[Exercise goal]:
Copy out each line featuring the string "picture" from the entries beneath.

[Source material]:
####################
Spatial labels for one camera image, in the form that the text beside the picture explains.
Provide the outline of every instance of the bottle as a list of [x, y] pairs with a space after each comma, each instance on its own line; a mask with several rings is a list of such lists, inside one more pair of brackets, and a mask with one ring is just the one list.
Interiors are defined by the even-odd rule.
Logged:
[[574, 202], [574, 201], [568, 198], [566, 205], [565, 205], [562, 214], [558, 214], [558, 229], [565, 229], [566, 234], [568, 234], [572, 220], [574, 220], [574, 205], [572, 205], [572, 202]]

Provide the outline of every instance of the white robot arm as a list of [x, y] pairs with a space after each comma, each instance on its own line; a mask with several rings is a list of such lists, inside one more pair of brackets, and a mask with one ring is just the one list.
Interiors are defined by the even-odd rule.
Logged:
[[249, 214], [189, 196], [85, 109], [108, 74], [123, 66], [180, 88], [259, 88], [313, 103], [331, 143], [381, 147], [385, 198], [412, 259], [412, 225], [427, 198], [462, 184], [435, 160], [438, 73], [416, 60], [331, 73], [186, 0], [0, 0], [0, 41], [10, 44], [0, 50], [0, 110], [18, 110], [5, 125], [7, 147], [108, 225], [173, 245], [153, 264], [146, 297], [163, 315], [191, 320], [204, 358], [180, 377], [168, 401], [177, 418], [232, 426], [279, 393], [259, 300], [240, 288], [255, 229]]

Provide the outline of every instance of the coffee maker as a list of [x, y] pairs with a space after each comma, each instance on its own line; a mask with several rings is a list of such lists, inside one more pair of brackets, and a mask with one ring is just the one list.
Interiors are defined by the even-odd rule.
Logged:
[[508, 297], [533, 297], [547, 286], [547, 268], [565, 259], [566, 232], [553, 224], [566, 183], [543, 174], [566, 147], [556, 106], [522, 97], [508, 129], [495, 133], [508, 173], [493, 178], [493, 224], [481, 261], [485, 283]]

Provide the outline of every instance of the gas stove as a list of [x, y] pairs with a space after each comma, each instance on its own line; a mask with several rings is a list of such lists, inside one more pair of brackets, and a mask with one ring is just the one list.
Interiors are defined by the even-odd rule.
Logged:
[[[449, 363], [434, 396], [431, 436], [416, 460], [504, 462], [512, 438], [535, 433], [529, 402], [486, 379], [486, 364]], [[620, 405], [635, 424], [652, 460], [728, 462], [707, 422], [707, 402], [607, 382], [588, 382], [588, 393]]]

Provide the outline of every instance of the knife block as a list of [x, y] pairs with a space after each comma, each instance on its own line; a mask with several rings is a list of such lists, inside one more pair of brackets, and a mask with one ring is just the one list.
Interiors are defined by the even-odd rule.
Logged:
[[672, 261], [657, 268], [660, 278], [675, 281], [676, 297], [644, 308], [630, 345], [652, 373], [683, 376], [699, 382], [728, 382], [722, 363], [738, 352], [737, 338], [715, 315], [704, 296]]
####################
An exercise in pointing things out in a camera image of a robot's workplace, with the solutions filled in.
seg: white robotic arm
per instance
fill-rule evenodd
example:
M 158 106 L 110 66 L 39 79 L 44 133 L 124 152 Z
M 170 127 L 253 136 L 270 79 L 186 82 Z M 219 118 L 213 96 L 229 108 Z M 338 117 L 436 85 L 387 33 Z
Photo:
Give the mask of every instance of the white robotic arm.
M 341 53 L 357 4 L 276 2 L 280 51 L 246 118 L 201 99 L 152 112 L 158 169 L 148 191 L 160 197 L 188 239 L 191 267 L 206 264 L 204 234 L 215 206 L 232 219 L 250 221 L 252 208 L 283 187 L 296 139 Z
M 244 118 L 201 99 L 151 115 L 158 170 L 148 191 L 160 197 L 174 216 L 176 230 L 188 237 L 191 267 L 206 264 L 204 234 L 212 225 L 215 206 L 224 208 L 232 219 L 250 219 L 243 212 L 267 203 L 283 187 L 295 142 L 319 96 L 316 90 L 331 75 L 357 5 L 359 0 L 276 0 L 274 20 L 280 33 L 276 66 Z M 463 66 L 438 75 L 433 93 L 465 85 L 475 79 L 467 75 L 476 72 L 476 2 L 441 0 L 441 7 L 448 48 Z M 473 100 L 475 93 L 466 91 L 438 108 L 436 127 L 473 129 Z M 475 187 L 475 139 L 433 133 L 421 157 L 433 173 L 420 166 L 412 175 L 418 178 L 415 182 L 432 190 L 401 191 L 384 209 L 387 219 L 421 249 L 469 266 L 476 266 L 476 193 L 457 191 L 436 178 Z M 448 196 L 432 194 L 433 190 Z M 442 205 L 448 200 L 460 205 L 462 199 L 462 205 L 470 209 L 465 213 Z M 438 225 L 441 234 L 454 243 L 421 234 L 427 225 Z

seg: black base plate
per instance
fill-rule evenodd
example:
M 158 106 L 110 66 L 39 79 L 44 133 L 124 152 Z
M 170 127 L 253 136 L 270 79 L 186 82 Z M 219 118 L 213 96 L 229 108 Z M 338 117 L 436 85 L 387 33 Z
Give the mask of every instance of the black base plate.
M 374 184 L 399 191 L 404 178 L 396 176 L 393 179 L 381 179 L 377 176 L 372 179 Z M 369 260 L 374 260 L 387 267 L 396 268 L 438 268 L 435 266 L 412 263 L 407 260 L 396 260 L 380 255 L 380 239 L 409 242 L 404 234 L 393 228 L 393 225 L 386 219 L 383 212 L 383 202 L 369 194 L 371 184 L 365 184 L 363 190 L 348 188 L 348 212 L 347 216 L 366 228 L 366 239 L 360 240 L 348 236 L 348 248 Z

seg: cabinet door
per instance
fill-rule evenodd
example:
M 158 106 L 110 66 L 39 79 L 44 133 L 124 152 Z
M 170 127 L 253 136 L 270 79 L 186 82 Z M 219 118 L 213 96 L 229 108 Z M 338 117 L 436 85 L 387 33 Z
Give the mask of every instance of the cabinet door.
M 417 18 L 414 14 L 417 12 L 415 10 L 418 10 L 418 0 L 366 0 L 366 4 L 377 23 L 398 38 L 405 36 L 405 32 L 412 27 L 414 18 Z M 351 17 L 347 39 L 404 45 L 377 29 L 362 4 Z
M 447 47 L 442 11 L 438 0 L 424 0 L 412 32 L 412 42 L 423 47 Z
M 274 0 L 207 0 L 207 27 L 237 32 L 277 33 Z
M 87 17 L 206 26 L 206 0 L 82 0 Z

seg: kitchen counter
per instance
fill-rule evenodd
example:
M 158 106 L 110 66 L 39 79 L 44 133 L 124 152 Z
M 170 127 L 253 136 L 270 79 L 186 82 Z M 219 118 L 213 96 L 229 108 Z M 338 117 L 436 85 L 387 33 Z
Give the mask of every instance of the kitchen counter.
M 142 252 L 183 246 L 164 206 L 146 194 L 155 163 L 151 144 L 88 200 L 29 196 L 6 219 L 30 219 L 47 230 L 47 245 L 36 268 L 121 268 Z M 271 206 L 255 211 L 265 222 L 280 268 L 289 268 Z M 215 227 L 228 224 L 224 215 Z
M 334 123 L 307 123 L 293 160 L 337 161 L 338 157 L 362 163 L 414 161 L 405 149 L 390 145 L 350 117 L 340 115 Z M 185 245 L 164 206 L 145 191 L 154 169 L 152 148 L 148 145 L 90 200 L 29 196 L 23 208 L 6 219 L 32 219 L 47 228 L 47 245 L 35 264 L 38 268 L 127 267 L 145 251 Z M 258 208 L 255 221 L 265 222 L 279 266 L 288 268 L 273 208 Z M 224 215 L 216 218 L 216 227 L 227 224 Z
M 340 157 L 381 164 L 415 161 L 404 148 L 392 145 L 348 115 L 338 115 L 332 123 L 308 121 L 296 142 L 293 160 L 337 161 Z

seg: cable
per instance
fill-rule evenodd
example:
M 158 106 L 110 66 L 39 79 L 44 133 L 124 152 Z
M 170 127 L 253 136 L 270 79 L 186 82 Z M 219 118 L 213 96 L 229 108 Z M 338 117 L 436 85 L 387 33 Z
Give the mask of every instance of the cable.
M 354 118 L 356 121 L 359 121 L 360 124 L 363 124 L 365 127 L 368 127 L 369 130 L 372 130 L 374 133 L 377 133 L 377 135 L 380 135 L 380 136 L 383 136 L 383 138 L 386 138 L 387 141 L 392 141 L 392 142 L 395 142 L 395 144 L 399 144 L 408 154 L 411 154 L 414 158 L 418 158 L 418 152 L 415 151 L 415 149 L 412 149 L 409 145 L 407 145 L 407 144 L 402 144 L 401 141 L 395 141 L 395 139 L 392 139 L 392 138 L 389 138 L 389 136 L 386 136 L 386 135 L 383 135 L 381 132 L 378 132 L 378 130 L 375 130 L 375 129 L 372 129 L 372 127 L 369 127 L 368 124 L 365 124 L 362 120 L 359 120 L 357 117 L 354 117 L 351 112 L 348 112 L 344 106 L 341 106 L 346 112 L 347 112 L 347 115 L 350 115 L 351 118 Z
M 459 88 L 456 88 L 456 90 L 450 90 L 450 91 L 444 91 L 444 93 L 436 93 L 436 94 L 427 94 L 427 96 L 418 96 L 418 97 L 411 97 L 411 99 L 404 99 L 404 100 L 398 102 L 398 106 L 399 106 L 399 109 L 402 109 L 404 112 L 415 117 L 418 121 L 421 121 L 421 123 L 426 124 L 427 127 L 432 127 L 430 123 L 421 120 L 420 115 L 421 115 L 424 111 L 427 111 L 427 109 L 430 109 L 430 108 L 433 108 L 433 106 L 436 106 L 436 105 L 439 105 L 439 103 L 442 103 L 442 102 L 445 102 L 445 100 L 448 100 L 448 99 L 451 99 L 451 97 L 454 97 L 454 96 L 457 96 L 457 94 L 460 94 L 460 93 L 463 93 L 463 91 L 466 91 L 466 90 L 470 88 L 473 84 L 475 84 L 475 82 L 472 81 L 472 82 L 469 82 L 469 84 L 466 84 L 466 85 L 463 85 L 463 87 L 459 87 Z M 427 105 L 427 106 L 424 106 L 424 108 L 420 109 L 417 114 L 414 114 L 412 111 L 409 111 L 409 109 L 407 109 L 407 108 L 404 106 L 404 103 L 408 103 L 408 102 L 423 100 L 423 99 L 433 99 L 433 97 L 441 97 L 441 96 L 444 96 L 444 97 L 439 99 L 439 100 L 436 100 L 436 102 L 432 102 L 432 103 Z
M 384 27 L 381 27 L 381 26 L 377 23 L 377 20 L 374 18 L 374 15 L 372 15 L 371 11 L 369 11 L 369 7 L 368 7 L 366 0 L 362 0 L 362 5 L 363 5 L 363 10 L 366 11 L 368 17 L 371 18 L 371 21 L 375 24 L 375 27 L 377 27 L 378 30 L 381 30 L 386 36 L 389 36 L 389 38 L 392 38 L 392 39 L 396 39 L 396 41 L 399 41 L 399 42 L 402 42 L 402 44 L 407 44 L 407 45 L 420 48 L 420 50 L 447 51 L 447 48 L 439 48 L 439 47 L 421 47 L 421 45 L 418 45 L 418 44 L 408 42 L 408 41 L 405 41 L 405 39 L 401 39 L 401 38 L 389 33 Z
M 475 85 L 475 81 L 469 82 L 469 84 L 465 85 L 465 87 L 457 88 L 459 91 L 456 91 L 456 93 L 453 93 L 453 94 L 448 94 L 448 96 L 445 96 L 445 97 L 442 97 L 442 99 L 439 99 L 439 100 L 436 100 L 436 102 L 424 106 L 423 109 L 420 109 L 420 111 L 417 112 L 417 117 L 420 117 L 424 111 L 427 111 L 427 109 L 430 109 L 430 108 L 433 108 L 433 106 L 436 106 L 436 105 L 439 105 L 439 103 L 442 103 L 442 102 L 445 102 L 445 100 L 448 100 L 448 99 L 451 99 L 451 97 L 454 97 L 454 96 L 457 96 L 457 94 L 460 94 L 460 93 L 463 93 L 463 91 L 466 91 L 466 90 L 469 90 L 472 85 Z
####################
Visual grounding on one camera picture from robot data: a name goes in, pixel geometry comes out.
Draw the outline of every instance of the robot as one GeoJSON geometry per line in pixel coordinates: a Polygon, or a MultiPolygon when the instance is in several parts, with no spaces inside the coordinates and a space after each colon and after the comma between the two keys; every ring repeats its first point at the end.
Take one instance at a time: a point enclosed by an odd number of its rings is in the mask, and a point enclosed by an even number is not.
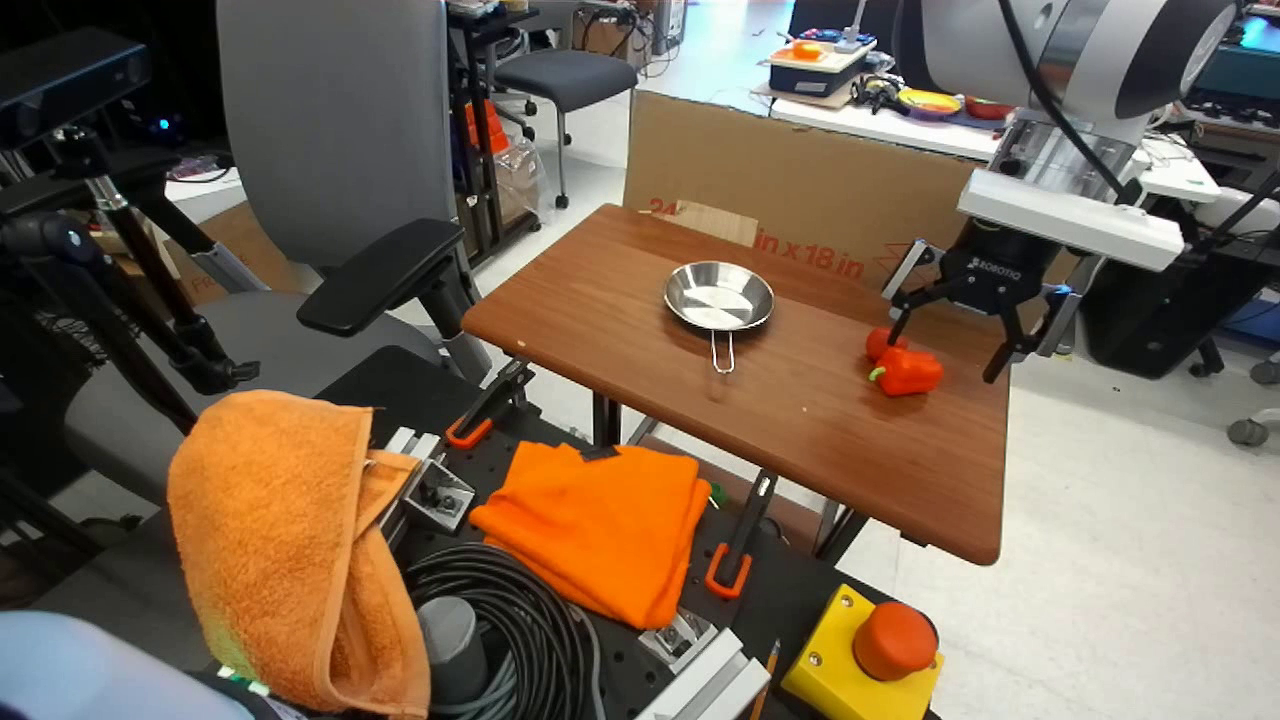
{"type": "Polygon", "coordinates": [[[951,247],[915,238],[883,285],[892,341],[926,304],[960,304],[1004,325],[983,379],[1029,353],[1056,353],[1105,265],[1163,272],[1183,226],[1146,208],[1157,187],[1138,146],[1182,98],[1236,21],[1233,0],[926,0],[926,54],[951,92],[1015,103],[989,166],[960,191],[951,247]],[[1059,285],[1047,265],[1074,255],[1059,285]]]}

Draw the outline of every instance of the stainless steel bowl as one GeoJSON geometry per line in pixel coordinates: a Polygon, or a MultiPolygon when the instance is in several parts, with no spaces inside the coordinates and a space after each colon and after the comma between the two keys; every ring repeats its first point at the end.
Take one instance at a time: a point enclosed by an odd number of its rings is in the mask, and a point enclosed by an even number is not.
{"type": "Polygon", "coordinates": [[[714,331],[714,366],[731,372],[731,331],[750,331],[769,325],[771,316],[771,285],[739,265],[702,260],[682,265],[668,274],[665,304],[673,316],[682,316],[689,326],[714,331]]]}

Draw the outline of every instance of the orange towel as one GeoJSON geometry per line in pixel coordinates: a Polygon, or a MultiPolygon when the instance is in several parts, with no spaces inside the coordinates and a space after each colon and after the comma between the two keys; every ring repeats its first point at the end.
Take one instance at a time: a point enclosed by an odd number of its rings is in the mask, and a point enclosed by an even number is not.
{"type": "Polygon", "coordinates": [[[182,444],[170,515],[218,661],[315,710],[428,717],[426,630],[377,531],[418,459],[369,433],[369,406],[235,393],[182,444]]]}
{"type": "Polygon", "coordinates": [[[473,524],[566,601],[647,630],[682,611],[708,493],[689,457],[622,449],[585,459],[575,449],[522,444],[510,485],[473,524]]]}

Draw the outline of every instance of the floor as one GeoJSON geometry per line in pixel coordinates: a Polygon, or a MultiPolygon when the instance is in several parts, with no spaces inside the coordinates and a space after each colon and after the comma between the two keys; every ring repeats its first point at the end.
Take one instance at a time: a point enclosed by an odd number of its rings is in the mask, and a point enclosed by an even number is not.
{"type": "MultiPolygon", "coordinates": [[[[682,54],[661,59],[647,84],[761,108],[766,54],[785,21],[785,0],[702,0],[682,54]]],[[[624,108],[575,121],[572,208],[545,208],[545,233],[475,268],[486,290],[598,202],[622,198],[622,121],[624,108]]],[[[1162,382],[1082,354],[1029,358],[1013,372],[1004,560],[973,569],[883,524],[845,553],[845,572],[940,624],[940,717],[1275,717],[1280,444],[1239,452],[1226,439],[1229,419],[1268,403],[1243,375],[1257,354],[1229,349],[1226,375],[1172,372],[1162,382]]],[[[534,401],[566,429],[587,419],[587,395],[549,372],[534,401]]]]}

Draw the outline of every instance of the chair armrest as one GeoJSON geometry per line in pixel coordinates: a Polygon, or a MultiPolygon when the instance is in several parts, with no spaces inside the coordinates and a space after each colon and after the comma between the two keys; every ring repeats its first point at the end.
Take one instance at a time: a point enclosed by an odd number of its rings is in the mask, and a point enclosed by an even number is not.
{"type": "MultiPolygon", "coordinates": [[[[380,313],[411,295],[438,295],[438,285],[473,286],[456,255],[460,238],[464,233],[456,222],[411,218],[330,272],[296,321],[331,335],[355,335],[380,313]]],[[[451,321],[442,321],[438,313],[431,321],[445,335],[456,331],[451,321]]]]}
####################
[Result for this task]:
Spatial labels for one camera image, in the form that the text beside the picture explains.
Visual grounding on one camera picture from robot data: a name goes in, pixel geometry comes out.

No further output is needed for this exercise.